REQUIREMENT:
Which of the lines below contain the string "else"? Pull each one out of the data.

[Records from a dataset]
= = = =

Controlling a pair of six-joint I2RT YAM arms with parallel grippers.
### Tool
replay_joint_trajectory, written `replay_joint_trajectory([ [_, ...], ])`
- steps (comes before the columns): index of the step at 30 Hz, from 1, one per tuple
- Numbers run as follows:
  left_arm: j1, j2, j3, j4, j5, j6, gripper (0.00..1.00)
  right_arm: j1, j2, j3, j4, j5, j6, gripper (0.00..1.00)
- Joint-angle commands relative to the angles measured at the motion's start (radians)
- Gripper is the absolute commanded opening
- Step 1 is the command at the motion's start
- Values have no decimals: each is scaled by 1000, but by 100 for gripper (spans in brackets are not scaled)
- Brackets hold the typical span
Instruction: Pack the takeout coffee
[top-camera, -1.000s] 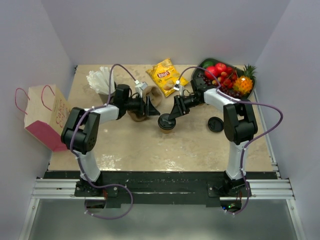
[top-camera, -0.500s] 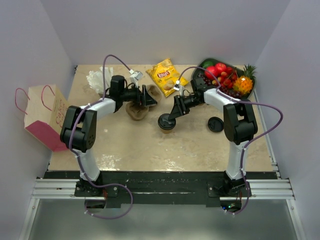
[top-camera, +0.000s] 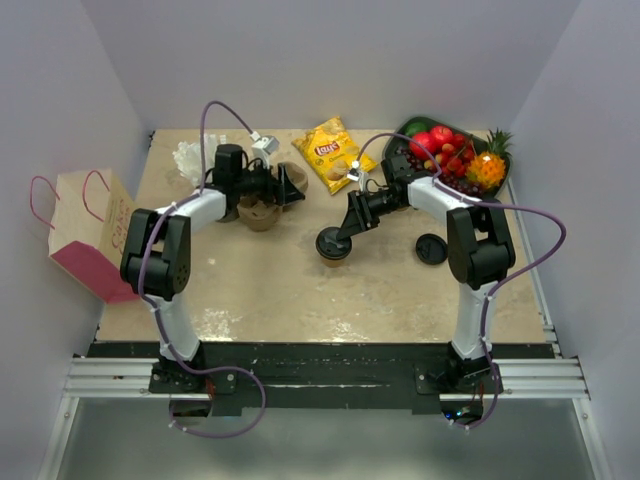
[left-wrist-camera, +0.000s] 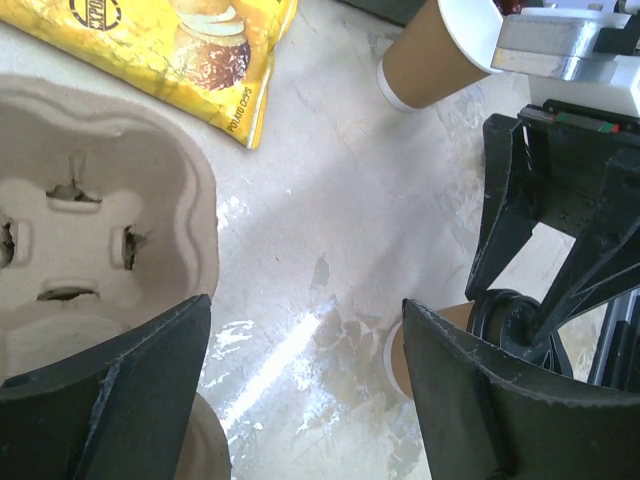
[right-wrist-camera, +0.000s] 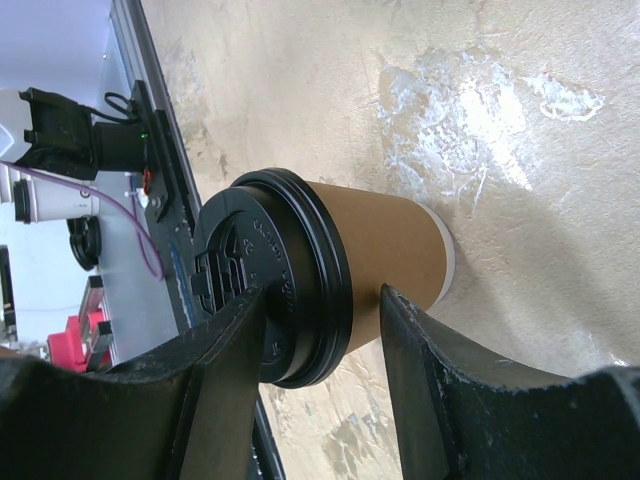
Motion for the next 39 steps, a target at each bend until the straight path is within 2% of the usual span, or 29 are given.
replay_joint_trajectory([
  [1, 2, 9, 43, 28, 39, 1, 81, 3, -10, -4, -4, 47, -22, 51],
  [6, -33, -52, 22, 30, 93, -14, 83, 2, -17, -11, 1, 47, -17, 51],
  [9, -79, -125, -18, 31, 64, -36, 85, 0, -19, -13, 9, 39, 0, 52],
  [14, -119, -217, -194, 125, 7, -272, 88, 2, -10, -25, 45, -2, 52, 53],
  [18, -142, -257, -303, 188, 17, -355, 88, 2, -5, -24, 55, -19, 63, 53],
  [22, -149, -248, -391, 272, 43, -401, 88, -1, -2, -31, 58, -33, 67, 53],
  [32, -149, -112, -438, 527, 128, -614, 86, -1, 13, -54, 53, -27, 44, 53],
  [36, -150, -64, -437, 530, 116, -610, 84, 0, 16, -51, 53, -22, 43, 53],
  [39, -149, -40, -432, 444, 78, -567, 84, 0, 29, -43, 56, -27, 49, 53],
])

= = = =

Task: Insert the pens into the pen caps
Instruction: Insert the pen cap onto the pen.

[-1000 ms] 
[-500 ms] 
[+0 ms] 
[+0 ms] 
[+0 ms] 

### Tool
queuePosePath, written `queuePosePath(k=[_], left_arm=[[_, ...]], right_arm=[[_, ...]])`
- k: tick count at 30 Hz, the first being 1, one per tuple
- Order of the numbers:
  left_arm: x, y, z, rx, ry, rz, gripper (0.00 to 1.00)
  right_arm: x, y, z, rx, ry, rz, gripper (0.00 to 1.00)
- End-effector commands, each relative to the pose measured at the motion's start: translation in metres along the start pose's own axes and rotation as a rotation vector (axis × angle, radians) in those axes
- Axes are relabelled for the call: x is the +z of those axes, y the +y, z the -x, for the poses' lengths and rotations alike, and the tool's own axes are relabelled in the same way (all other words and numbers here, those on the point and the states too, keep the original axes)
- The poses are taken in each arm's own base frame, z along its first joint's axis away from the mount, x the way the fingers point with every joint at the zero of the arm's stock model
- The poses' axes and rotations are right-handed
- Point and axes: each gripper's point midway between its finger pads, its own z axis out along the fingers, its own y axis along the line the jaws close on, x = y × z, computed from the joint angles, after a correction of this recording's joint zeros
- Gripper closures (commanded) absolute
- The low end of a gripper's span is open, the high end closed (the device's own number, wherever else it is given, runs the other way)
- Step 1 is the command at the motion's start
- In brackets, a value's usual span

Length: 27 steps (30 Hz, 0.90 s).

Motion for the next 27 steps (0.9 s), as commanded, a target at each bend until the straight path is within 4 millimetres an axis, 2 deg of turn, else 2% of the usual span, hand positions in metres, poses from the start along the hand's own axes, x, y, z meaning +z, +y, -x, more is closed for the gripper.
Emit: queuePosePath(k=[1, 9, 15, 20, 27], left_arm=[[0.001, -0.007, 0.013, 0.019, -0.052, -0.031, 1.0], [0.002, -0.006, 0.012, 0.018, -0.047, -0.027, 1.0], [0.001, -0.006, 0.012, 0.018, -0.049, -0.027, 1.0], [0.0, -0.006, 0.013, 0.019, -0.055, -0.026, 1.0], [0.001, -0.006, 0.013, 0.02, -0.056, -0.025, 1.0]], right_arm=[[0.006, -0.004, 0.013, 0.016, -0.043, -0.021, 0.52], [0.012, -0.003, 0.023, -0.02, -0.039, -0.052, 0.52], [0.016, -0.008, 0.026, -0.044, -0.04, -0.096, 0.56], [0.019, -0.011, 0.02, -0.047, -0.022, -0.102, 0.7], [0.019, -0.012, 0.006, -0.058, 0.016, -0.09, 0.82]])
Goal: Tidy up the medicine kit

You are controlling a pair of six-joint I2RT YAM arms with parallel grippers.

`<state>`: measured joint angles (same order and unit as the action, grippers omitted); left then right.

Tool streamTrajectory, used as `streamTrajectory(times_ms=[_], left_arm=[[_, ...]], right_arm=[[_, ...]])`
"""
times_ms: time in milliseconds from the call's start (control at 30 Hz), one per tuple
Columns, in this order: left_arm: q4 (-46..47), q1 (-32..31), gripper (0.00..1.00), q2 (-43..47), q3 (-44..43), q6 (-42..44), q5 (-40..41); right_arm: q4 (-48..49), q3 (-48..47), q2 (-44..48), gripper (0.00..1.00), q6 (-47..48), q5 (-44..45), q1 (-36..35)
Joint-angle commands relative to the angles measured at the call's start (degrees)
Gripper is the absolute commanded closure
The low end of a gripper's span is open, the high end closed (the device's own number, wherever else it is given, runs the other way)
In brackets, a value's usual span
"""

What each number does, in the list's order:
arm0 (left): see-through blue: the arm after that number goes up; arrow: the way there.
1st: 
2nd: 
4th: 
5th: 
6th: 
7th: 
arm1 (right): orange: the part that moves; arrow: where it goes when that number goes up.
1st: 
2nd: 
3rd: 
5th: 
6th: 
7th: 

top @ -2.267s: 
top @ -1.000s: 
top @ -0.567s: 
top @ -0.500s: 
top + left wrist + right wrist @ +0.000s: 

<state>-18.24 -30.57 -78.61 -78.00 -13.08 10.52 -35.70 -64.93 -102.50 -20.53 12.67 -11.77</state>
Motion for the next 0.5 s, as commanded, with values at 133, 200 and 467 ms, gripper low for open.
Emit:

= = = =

RESPONSE FOR THIS EXERCISE:
- The low end of a gripper's span is open, the high end closed (the device's own number, wherever else it is given, runs the other way)
Motion for the next 27 steps (0.9 s), as commanded, a target at each bend until the straight path is within 4 millimetres an axis, 2 deg of turn, else 2% of the usual span, hand positions in metres, poses from the start along the hand's own axes, x, y, z meaning +z, +y, -x, more is closed for the gripper.
The low end of a gripper's span is open, the high end closed (the device's own number, wherever else it is given, runs the other way)

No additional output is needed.